As Metaxas puts it, ''Slavery was as accepted as birth and marriage and death, was so woven into the tapestry of human history that you could barely see its threads, much less pull them out. Everywhere on the globe, for 5,000 years, the idea of human civilization without slavery was unimaginable. . . . What Wilberforce vanquished was something even worse than slavery,'' says Metaxas, "something that was much more fundamental and can hardly be seen from where we stand today: He vanquished the very mind-set that made slavery acceptable and allowed it to survive and thrive for millennia. He destroyed an entire way of seeing the world, one that had held sway from the beginning of history, and he replaced it with another way of seeing the world.'' Ownership of existing slaves continued in the British West Indies for another quarter-century and in the United States for another 60 years, and slave trading continued in Turkey until Ataturk abolished it in the '20s and in Saudi Arabia until it was (officially) banned in the '60s, and it persists in Africa and other pockets of the world to this day. But not as a broadly accepted "human good.''

There was some hard-muscle enforcement that accompanied the new law: The Royal Navy announced that it would regard all slave ships as pirates, and thus they were liable to sinking and their crews to execution. But what was decisive was the way Wilberforce ''murdered'' (in Metaxas' word) the old acceptance of slavery by the wider society. As he wrote in 1787, ''God almighty has set before me two great objects: the suppression of the slave trade and the reformation of manners.''

The latter goal we would now formulate as ''changing the culture'' -- which is what he did.
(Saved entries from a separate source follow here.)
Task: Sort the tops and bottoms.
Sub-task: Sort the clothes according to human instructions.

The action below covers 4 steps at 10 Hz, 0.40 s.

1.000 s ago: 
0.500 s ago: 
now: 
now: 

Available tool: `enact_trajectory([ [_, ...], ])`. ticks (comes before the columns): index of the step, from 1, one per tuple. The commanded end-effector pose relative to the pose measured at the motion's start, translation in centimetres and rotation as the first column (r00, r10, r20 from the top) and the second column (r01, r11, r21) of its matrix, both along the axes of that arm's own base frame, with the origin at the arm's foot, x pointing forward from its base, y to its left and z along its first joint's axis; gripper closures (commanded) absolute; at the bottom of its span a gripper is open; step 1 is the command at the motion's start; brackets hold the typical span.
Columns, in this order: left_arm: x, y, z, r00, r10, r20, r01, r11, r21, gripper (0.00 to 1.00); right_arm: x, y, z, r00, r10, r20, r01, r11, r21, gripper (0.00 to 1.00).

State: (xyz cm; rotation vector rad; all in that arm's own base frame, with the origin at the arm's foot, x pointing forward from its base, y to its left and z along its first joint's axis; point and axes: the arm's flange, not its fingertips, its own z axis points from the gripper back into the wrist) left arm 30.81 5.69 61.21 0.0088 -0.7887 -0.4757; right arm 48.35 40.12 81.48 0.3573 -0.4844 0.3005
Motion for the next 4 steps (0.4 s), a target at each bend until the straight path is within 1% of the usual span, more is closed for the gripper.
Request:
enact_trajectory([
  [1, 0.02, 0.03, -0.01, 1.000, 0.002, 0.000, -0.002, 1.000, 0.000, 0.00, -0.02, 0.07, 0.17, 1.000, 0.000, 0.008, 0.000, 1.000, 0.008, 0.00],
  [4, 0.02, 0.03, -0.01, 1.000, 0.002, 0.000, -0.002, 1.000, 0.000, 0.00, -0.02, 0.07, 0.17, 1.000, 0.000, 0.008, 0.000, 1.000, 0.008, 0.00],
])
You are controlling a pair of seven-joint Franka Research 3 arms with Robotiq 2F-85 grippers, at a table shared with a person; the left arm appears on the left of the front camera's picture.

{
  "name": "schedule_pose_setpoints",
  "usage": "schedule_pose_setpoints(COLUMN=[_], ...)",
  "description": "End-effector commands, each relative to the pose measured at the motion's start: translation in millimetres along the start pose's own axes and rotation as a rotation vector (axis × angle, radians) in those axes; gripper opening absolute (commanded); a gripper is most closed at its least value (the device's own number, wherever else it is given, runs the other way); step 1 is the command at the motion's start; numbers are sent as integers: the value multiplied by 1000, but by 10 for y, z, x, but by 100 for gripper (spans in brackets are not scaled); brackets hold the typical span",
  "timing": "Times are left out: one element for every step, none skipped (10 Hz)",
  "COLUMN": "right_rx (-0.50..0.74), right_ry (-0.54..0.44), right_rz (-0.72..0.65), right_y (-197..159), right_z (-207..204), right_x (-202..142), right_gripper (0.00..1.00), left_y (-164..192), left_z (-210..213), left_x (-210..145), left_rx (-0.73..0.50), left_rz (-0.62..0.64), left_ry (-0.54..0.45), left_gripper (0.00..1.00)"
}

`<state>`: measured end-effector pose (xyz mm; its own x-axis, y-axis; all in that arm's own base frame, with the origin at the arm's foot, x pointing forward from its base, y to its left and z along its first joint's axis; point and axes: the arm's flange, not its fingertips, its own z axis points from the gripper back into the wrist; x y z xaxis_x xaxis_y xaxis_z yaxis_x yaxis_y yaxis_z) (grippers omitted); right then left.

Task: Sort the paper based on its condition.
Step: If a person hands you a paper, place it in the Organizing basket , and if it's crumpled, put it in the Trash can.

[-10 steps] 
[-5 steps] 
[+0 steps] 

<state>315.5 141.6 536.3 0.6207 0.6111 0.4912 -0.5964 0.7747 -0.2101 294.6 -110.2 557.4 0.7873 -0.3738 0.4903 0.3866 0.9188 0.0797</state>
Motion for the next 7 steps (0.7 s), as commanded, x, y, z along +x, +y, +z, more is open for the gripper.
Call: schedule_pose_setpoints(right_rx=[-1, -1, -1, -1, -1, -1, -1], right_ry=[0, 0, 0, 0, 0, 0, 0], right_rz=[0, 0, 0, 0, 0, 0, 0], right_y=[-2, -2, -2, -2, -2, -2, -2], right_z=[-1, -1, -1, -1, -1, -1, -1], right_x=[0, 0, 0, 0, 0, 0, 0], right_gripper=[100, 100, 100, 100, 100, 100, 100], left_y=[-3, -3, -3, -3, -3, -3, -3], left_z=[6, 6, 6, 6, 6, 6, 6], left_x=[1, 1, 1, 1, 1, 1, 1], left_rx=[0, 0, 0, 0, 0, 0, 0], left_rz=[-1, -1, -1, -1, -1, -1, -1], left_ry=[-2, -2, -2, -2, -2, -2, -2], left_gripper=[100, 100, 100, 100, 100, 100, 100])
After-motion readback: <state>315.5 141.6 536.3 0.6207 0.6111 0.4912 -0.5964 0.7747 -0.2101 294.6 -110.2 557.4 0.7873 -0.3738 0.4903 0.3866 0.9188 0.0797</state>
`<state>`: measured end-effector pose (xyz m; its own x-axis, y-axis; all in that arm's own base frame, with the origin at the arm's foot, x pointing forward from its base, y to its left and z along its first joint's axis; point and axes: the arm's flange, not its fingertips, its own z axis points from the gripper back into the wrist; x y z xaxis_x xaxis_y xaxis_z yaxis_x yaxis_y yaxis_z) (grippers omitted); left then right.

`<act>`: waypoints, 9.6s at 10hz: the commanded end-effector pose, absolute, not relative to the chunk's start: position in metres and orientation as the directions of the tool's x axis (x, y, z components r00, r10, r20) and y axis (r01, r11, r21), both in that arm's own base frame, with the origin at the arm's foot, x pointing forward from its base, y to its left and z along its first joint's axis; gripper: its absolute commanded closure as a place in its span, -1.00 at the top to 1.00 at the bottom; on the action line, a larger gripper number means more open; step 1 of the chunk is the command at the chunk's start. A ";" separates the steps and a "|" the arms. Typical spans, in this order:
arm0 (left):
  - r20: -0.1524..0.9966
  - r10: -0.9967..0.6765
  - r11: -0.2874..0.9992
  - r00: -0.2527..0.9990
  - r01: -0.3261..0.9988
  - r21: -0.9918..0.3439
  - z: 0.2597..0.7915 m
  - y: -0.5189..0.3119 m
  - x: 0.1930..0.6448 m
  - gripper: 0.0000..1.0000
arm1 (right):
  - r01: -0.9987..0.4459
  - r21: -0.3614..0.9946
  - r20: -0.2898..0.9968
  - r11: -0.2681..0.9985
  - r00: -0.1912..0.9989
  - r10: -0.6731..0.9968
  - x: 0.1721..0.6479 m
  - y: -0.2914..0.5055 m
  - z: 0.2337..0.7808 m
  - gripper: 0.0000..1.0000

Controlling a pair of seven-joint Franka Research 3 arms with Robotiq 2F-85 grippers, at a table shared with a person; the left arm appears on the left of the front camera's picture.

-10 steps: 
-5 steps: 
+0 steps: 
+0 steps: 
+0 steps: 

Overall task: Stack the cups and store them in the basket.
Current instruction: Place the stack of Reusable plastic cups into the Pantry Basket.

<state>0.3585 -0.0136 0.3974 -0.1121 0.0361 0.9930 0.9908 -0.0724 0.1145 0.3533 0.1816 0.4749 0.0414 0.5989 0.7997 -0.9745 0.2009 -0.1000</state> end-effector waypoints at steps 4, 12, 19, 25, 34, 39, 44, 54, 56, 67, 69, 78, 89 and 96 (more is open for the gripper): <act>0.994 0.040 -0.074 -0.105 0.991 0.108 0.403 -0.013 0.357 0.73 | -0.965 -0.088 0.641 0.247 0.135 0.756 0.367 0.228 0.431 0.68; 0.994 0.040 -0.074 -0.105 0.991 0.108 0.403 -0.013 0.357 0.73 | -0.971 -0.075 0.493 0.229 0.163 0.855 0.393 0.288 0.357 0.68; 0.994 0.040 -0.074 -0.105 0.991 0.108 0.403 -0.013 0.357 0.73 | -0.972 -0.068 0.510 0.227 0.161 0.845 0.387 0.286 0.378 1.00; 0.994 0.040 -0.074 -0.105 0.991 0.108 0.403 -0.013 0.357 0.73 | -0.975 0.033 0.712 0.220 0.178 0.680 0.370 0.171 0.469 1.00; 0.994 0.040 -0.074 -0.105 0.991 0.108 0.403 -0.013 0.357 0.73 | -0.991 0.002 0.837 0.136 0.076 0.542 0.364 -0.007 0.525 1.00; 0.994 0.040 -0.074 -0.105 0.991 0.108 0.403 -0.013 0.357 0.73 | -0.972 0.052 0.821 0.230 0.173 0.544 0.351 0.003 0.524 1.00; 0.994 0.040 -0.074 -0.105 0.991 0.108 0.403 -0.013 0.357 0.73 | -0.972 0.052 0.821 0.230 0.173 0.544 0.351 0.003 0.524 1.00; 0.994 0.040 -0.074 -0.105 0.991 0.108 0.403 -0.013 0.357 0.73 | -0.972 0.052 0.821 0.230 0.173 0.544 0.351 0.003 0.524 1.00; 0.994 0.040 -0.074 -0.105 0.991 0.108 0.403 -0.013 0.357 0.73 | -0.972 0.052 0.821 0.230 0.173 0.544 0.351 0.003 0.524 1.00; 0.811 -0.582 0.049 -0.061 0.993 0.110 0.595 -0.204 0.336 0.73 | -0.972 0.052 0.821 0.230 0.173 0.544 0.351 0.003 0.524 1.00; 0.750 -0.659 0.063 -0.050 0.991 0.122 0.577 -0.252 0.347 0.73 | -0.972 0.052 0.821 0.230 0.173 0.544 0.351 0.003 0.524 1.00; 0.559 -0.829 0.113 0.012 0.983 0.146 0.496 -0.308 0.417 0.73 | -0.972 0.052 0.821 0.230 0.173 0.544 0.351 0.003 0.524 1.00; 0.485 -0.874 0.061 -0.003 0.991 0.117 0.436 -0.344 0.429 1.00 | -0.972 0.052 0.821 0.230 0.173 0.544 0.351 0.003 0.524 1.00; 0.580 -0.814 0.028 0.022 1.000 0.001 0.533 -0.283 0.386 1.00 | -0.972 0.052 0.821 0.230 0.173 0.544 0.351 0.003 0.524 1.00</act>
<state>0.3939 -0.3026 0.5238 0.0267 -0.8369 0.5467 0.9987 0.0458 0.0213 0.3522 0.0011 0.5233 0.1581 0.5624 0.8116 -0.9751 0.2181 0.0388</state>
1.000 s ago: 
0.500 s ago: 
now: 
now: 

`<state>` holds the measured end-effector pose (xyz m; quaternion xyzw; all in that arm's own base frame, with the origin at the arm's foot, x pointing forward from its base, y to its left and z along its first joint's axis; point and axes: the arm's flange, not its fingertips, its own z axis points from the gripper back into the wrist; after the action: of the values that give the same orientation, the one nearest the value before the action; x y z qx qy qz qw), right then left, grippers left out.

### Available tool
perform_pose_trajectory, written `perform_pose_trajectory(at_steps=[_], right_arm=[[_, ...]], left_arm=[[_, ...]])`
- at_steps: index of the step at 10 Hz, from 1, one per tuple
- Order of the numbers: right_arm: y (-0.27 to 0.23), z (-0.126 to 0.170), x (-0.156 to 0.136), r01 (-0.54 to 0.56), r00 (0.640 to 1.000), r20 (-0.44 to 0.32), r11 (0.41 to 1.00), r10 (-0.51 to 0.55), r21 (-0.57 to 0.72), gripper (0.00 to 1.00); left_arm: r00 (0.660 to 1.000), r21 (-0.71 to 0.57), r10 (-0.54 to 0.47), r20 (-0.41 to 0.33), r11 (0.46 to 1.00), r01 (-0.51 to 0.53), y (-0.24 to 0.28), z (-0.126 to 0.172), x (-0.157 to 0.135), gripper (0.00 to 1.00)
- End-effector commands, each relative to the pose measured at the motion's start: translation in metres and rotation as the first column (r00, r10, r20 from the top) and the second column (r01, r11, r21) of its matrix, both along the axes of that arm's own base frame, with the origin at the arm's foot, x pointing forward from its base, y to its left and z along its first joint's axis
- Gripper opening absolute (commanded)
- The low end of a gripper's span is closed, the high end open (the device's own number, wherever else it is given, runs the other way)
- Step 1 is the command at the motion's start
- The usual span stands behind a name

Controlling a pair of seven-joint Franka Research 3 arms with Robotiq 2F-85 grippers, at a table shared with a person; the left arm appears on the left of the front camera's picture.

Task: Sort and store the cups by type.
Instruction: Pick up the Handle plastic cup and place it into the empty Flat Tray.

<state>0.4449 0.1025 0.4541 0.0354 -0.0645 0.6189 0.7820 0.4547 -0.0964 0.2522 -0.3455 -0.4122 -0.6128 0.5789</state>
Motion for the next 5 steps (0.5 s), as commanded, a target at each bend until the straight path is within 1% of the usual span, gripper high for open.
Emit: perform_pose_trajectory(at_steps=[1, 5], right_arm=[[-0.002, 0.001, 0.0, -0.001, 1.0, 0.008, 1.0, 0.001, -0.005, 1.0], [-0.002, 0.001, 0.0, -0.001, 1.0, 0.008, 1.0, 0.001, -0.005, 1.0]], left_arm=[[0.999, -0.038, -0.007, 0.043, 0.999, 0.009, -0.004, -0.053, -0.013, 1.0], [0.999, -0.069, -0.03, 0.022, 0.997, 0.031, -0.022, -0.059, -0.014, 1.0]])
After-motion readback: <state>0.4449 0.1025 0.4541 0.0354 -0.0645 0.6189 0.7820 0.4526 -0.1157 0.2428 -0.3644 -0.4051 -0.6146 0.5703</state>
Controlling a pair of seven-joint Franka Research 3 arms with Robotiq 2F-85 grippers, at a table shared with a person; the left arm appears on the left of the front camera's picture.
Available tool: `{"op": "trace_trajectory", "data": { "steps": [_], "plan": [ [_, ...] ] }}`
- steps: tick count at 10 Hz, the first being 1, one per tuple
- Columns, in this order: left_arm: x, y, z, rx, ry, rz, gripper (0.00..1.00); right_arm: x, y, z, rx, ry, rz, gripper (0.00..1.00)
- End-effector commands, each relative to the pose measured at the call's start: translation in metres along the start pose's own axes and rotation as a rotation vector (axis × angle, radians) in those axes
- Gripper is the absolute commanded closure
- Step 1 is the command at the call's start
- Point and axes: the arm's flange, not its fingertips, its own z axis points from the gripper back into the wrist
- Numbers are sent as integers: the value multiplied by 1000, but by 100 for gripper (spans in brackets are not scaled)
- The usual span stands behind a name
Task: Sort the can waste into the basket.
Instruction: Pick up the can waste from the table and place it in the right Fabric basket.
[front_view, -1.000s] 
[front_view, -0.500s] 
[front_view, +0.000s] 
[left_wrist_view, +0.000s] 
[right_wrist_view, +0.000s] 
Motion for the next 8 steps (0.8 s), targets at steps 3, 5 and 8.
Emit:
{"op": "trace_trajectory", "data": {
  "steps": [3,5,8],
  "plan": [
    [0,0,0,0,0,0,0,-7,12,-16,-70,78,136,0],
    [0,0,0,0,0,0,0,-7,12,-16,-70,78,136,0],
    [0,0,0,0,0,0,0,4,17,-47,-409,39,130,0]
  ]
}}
The film of ''Amazing Grace'' shows the Duke of Clarence and other effete toffs reeling under a lot of lame bromides hurled by Wilberforce on behalf of ''the people.''

But, in fact, ''the people'' were a large part of the problem. Then as now, citizens of advanced societies are easily distracted. The 18th century Church of England preached "a tepid kind of moralism" disconnected both from any serious faith and from the great questions facing the nation. It was a sensualist culture amusing itself to death: Wilberforce goes to a performance of Don Juan, is shocked by a provocative dance, and is then further shocked to discover the rest of the audience is too blase even to be shocked. The Paris Hilton of the age, the Prince of Wales, was celebrated for having bedded 7,000 women and snipped from each a keepsake hair. Twenty-five percent of all unmarried females in London were whores; the average age of a prostitute was 16, and many brothels prided themselves on offering only girls under the age of 14.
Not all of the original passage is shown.